Your assignment: For the entries below, the expected answer is the line with "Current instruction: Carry", the line with "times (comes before", and every line between them, exactly as written, and nothing more.

Records from a dataset:
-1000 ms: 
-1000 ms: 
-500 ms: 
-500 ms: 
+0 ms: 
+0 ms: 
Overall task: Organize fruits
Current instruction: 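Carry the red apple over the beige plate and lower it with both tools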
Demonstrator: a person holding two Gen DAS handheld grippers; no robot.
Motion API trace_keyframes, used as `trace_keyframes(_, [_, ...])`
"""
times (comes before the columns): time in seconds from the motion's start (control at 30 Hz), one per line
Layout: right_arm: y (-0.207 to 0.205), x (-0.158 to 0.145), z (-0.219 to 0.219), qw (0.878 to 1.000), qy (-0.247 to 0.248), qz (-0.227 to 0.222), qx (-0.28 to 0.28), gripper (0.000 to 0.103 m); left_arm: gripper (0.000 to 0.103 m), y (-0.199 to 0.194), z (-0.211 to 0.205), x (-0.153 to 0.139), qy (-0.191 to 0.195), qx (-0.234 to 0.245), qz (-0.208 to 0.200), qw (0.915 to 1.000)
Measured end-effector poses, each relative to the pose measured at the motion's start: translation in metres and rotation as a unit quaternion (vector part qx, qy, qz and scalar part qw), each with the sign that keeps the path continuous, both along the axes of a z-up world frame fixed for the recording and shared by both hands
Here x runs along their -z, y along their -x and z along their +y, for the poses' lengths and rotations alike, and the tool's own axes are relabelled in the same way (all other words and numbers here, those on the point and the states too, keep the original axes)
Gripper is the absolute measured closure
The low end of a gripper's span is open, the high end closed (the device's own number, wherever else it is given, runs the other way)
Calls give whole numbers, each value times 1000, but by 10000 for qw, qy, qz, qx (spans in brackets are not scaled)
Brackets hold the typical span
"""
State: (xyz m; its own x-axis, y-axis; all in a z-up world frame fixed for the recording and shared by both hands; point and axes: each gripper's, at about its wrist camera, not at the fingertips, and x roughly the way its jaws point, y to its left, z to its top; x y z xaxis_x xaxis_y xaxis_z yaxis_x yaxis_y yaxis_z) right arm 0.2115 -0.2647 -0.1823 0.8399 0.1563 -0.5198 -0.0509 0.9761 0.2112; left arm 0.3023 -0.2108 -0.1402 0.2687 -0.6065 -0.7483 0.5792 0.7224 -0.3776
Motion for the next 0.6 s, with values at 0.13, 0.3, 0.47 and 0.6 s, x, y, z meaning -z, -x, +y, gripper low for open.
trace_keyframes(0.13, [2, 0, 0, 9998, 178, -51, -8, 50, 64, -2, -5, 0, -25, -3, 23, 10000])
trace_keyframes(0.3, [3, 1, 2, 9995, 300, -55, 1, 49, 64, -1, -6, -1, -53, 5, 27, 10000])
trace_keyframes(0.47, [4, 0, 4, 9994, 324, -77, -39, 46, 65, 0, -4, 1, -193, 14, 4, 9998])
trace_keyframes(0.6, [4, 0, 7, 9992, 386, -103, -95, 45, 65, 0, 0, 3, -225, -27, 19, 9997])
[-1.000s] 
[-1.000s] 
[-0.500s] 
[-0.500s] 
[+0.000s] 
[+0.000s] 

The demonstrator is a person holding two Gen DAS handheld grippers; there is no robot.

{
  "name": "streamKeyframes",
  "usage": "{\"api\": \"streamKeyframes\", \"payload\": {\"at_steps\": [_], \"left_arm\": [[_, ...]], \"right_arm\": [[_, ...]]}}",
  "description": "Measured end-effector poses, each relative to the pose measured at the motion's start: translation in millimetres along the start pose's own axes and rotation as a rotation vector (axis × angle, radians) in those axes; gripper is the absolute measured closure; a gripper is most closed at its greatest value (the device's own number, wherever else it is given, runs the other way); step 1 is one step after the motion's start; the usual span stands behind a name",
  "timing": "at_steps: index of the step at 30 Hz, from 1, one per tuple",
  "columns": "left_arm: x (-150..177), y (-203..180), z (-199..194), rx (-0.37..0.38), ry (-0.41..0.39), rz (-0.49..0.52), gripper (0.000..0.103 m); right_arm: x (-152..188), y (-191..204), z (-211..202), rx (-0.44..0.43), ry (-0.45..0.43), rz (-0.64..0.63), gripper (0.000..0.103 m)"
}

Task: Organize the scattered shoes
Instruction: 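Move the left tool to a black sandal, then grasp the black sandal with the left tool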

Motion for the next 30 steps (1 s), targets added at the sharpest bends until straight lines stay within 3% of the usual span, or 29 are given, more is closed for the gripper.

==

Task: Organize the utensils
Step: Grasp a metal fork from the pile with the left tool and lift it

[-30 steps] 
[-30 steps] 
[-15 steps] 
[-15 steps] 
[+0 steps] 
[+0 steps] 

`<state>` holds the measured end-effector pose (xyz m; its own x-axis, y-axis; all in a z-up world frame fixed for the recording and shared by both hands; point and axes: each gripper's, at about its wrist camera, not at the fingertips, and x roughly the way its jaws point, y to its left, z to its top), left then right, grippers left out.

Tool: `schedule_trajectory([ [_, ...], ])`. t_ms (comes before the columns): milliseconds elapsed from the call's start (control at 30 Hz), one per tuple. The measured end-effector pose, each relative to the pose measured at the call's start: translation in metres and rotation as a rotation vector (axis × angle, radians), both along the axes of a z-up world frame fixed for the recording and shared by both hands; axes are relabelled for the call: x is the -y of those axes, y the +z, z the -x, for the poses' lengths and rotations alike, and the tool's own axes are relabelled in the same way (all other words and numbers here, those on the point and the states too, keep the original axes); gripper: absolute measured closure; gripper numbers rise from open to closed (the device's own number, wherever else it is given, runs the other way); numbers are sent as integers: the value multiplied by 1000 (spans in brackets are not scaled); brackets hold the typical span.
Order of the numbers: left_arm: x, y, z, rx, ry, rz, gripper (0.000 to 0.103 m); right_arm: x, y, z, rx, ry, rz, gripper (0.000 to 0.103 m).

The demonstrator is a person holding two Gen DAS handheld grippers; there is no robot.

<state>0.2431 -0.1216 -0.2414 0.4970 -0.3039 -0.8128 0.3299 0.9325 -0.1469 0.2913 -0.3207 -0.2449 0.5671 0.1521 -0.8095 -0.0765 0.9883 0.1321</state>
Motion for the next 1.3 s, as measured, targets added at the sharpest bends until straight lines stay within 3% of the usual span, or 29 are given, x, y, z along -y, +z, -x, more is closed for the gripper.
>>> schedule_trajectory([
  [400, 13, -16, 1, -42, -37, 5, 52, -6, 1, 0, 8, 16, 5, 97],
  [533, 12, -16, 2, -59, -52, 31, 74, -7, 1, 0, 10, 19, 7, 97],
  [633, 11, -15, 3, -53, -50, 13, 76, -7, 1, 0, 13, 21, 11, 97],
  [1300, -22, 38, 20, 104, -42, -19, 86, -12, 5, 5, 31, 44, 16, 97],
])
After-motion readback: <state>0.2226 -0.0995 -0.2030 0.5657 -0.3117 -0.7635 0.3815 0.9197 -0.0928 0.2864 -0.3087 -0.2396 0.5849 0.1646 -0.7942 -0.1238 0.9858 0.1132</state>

Answer for the task:
Current instruction: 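Carry the red apple over the beige plate and lower it with both tools
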Demonstrator: a person holding two Gen DAS handheld grippers; no robot.
Motion API trace_keyframes, used as `trace_keyframes(_, [_, ...])`
"""
times (comes before the columns): time in seconds from the motion's start (control at 30 Hz), one per line

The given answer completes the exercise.